## WHAT THE TASK ASKS
What lines in the material hold the string "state"? Return every one of them.

--- DATA PROVIDED Enclosed Below ---

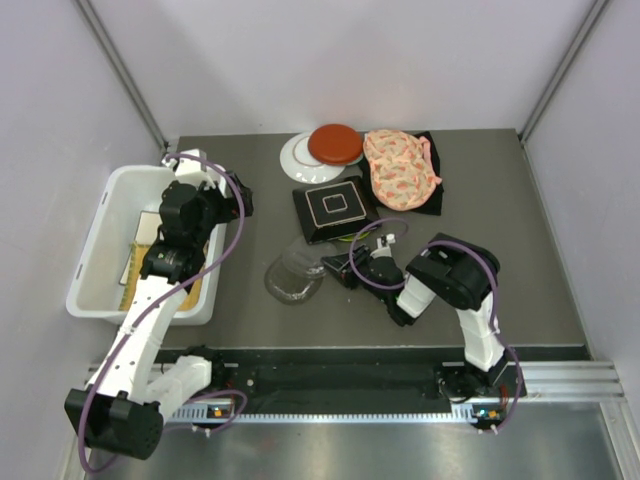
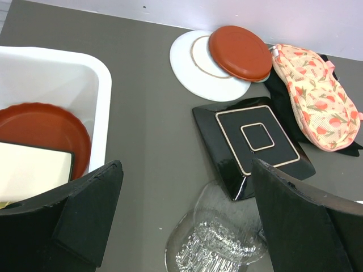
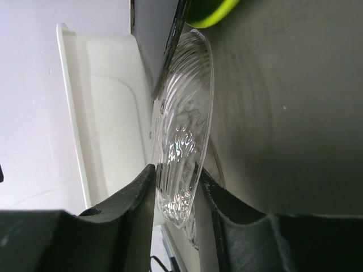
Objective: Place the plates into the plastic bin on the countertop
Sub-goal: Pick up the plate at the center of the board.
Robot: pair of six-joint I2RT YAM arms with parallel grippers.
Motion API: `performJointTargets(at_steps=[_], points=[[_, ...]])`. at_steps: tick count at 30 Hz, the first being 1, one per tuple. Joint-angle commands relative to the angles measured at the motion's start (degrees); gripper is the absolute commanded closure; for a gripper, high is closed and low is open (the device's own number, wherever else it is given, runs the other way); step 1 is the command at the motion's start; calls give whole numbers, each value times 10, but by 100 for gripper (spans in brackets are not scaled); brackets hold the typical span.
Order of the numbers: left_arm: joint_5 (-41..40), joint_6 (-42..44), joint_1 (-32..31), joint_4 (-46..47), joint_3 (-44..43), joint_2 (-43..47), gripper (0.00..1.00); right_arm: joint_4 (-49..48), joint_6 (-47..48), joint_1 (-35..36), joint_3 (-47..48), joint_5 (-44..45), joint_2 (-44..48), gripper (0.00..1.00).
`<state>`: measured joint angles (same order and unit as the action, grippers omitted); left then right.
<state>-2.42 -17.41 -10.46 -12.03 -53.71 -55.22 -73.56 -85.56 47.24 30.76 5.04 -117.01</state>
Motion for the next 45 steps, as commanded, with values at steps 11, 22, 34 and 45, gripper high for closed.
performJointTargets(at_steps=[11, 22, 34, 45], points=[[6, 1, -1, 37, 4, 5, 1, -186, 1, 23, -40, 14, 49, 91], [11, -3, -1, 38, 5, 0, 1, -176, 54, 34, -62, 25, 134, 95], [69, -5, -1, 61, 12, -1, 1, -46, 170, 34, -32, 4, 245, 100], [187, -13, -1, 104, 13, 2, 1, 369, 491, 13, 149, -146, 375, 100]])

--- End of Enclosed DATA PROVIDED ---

## SOLUTION TO THIS EXERCISE
`<state>`: measured joint angles (same order and unit as the action, grippers omitted); left then right.
<state>-2.42 -17.41 -10.46 -12.03 -53.71 -55.22 -73.56 -85.56 47.24 30.76 5.04 -117.01</state>

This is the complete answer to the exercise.